La France présente un retard important dans tous les domaines. Ainsi, elle ne dispose toujours pas de données précises sur le nombre de personnes handicapées, même si la récente enquête Handicap incapacité dépendance (HID) menée par l'Insee commence depuis quelques mois à livrer ses résultats. Certes, cette méconnaissance est en partie due à l'absence de définition précise du handicap. Celle couramment adoptée émane de l'OMS, qui évolue sensiblement au fil des ans. Sans définition arrêtée, comment chiffrer ? Et sans chiffrer, comment évaluer les besoins ? L'argument est recevable, mais il n'explique pas pourquoi jamais, avant l'enquête HID, aucune étude aussi approfondie n'avait été lancée dans le domaine. En termes d'intégration, les progrès à accomplir demeurent considérables. Ainsi, pour ce qui est de l'accessibilité, les enquêtes régulièrement réalisées par l'Association des paralysés de France (APF) révèlent des lacunes persistantes. Dans de nombreuses villes de France, rien n'a changé pour les personnes handicapées. Prendre les transports en commun, accéder aux administrations, aux musées, dénicher un logement adapté, reste un véritable parcours du combattant.

EFFET D'ANNONCE

S'il est en tout cas un lieu où la question de l'intégration est centrale, c'est bien l'école. L'intégration scolaire des jeunes handicapés a du reste fait l'objet de l'attention des politiques successives. Après le plan Handiscol lancé par Ségolène Royal, Luc Ferry, ministre de l'Éducation nationale, a détaillé récemment un plan quinquennal pour améliorer l'accueil des jeunes handicapés, évalués à près de 15 000 laissés-pour-compte, dans les établissements scolaires. Il prévoit un budget pour l'achat de matériel adapté, la création de 1 000 UPI - unités pédagogiques d'intégration - supplémentaires et la « multiplication par six du nombre d'assistants de vie scolaire », soit 6 000 au total.

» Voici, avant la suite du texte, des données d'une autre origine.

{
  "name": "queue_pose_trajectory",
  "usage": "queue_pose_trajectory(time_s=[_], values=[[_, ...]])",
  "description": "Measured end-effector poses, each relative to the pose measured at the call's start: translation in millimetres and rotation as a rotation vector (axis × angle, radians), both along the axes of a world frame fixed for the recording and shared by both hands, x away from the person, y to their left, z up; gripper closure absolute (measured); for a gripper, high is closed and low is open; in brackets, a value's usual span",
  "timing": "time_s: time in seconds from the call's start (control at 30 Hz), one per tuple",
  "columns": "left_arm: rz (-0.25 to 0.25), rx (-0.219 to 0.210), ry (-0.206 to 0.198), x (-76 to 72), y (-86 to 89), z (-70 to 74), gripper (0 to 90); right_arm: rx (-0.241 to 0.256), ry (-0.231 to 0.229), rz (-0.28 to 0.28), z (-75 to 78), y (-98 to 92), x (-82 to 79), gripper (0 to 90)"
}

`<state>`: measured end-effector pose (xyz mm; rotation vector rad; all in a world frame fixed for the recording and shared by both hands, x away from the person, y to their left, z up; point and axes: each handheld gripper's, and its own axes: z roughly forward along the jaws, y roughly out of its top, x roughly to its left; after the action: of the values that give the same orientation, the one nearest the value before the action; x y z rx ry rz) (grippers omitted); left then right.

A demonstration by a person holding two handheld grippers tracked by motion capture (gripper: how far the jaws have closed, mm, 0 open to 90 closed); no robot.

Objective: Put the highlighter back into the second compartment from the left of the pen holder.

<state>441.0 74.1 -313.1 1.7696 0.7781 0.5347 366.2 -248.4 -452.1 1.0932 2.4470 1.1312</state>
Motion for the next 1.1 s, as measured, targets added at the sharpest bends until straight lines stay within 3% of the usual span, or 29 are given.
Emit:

Selon la Fédération nationale pour l'accompagnement scolaire des élèves présentant un handicap (Fnaseph), dont les 2 300 auxiliaires de vie accompagnent 3 400 jeunes en France, de la maternelle à l'université, il s'agit d'un simple effet d'annonce. « Le nombre total d'auxiliaires de vie sera en fait à peine doublé, s'insurge Gilles Paumier, secrétaire général de la Fédération. Nous appelions de nos voeux une professionnalisation de ces personnels et une pérennisation de leurs emplois. En réalité, on va remplacer des contrats précaires, les emplois-jeunes, par d'autres contrats d'assistants d'éducation tout aussi précaires, et en nombre insuffisant. Du coup, nous sommes soucieux pour la rentrée. » Pourtant, parmi les parents, membres de l'Éducation nationale, responsables d'association ou professionnels de l'éducatif, beaucoup sont convaincus que c'est à l'école que tout se joue : le changement de regard de la société sur eux et leur intégration. « Si leur socialisation n'est pas faite dès l'école, elle ne se fera pas, estime Gilles Paumier. Les meilleures insertions sont d'abord faites si l'enfant a vécu sa scolarité en milieu ordinaire. » Quand on sait que trop de personnes handicapées sont peu ou pas qualifiées, l'enjeu est en tout cas majeur.

26 % DE CHÔMEURS

Dans son rapport annuel, fin janvier, la Cour des comptes pointait à ce sujet « l'absence de volontarisme des pouvoirs publics », rappelant que le taux d'emploi des personnes handicapées dans les entreprises de plus de 20 salariés avoisine les 4 %. On est loin des 6 % qu'imposait la loi du 10 juillet 1987 sur l'insertion professionnelle des handicapés. En réalité, les entreprises (environ un quart) préfèrent conclure des contrats avec des ateliers protégés ou des centres d'aide par le travail - dans lesquels travaillent 100 000 personnes - ou payer une contribution financière annuelle - reversée au Fonds pour l'insertion professionnelle des personnes handicapées (Agefiph) - que de franchir le pas. Les travailleurs handicapés continuent donc à rencontrer de multiples obstacles pour accéder au marché du travail. Résultat, leur taux de chômage atteint 26 %, contre 9 % environ pour la population active générale. Et un travailleur handicapé reste deux fois plus longtemps au chômage qu'un autre. « Les entreprises qui embauchent le plus de personnes handicapées, note Marie-Thérèse Boisseau, sont les entreprises de l'artisanat qui ne sont pas soumises au quota des 6 %. Et au niveau de l'administration, nous avons un effort à faire. » Parmi les objectifs du gouvernement, donc : donner aux travailleurs handicapés la possibilité de progresser, de passer si possible du milieu protégé au milieu ordinaire.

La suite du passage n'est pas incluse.